Because ending prohibition is only one part of the equation. We’re not just on the path to legalization, we’re on the path to normalization. A societal shift of generational signiﬁcance needs to occur—one where people who consume cannabis don’t suffer stigmatization and aren’t forced to hide it or be discreet about it for fear of being shamed.
Once cultural accommodation occurs with nonusers, cannabis will lose its taboo and the stoner jokes will fade away. Cannabis will take its place among more common commodities in our culture, and society will fully understand that, for some people, cannabis is medicine. And for others, it’s a lifestyle choice: their “glass of wine.”
And we are all playing a role in this transition. We need to continue to have open conversations with our policy makers and law makers about how we can best regulate the industry, keep cannabis out of the hands of our youth and protect employers and employees in our workplaces.
The industry is taking steps to shift its image and convince the country that it is made of responsible entrepreneurs who are prioritizing health and safety. Licensed producers are giving tours of their heavily regulated, multimillion-dollar production facilities, and retail dispensaries are looking less like fringe players and more like high-end retailers. These changes are leading to a shift in culture and public opinion.
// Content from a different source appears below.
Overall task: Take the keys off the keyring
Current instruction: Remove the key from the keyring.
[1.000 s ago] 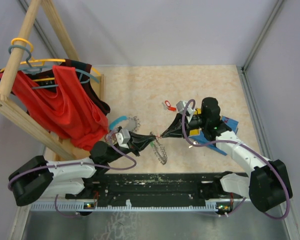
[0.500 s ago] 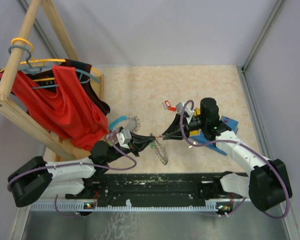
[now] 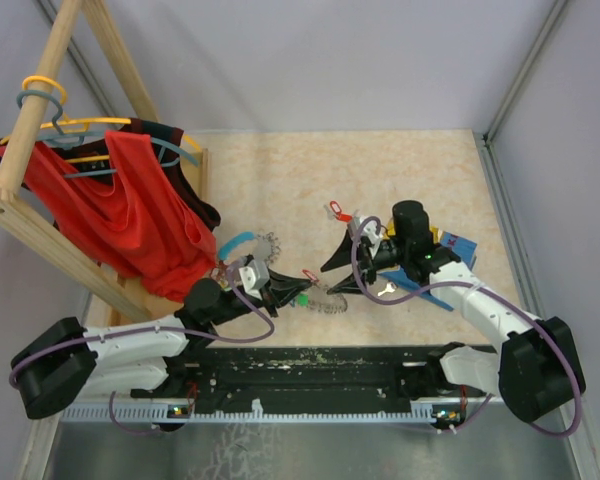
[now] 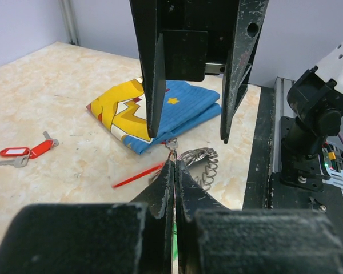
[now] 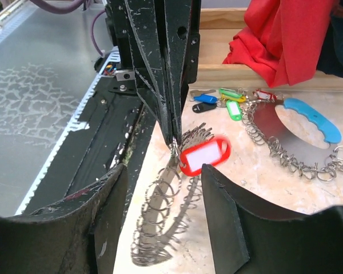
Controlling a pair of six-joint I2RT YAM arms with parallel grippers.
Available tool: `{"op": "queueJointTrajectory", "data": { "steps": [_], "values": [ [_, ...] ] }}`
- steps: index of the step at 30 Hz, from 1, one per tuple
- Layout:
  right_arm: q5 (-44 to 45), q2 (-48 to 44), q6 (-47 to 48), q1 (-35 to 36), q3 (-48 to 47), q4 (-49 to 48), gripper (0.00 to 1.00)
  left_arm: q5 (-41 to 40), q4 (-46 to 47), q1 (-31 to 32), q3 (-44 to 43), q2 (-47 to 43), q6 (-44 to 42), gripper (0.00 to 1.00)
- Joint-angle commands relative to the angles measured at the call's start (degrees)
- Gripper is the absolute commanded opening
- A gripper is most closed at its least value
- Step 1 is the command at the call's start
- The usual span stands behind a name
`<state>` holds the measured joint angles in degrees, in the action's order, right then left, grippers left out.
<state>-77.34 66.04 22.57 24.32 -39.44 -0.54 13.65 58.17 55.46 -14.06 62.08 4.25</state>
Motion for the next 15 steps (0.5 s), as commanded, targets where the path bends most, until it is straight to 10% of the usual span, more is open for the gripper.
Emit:
{"op": "queueJointTrajectory", "data": {
  "steps": [1, 15],
  "values": [
    [0.6, -1.2, 5.7, 0.9, -1.0, -0.1, 0.55, 2.4, 0.6, -0.3, -2.5, -1.5, -0.4, 0.00],
    [4.3, -0.4, 15.3, 2.4, -1.5, 6.3, 0.38, 4.7, -1.4, -0.4, -3.8, -0.7, -1.9, 0.00]
  ]
}}
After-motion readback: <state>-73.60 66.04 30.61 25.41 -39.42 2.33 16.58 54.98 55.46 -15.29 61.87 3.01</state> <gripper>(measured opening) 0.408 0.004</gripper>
It’s important to note that normalization does not mean an increase in usage, or tolerance toward its use by segments of society such as our youth. In fact, ending prohibition in Colorado has led to a decrease in cannabis consumption among teens. Normalization is about ending stereotypes and gaining acceptance among non-users.
But we are still living in this pioneering time between prohibition and normalization, so there’s much more work to do. And, there’s more at stake than just ending the stigma associated with cannabis consumption. Groundbreaking research, advancements in post-secondary education, medical breakthroughs and patient options all serve to beneﬁt from the cultural acceptance of cannabis.
Once the mainstream opinion changes, so will the attitudes of professionals and industries that can help improve the product and health outcomes, ultimately transforming the cannabis sector even further. Only then will we truly see the long-lasting cultural implications of legalization.